International framing also raises the stakes. By signaling that gambling networks operate across borders and rely on global infrastructure, Indonesian officials are laying groundwork for extended cooperation with overseas regulators and tech firms. That could help turn short-term takedowns into lasting barriers by aligning blacklists, sharing indicators of compromise and coordinating domain seizures.
What’s next as enforcement broadens
The next phase will test whether structural measures can sustain the downtrend. The government is drafting new rules to bind Internet service providers into prevention efforts and strengthen cross-agency protocols, according to OJK. Operation Honeybee’s mandate goes beyond analysis to arrests, civil servant discipline and revenue collection, raising the prospect of more visible prosecutions and asset recovery. If the policy mix of platform takedowns, account freezes and financial surveillance maintains momentum, PPATK’s projected reduction in activity aligns with the downward turn now showing up in transaction data.

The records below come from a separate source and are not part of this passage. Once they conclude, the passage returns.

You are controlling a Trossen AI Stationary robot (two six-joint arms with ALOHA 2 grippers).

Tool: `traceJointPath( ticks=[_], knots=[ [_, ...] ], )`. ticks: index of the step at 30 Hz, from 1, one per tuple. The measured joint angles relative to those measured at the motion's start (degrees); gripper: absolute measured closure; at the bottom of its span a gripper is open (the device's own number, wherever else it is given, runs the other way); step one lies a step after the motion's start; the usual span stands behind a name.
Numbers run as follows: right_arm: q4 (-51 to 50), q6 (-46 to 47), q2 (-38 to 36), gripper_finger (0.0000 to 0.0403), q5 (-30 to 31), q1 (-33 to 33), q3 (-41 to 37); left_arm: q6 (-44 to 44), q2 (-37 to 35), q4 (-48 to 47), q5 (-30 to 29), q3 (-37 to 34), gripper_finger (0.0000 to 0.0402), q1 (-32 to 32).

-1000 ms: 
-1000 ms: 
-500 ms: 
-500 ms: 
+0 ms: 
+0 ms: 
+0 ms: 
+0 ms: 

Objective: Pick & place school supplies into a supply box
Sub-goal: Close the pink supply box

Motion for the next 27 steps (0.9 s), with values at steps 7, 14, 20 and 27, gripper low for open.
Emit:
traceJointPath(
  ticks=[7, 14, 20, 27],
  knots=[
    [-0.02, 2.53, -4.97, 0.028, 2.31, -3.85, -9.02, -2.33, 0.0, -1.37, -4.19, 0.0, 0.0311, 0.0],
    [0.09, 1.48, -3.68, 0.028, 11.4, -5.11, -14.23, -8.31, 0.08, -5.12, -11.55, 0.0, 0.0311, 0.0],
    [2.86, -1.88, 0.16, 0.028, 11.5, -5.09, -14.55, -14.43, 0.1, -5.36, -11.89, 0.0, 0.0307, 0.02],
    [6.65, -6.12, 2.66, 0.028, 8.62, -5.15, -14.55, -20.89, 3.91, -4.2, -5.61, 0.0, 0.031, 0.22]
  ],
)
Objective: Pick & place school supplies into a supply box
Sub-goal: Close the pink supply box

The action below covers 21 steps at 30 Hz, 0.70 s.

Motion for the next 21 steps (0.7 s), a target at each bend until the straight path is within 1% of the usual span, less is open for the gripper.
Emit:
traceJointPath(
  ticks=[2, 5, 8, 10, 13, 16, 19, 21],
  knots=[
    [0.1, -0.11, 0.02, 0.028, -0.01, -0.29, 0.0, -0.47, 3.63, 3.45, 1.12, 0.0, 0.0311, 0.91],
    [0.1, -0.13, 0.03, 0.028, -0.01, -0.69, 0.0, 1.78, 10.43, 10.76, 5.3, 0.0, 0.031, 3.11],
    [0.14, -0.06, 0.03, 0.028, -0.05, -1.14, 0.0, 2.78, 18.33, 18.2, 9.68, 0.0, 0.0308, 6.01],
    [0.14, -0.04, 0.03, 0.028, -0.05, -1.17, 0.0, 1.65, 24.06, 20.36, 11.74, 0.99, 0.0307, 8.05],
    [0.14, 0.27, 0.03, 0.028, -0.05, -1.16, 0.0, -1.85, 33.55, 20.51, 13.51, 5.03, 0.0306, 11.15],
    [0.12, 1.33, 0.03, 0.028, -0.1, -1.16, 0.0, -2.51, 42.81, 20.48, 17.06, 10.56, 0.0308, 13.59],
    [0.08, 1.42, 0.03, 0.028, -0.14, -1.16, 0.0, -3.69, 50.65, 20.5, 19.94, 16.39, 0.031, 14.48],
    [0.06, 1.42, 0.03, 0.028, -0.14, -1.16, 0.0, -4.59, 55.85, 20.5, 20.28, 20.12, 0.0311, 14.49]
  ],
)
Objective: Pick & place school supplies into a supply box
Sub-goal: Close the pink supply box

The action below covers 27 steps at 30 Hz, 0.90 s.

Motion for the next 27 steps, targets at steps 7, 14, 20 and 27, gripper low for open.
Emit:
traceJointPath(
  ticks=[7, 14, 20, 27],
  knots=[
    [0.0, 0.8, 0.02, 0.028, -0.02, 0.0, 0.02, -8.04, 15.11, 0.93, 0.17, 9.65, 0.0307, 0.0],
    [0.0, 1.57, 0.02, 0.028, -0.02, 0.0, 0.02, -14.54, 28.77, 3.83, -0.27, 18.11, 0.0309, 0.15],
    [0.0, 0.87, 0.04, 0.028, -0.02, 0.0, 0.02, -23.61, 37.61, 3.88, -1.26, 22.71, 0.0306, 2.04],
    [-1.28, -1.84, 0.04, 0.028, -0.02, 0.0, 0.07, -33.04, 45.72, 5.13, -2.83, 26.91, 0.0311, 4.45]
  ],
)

At the same time, the risk of displacement remains. Gambling operators can pivot to fresh domains and alternative payment channels. That is why the focus on dormant accounts, enhanced bank screening and rapid content removal will likely persist as core tools. Continued political backing — including calls for stronger deterrence and public education — suggests the campaign will not be a one-off. For a sense of how these elements interlock, the government’s expectations and enforcement blueprint are summarized in PPATK’s forecast and Operation Honeybee plan, while the early operational results are visible in the mass site blocks and bank freezes ordered by OJK.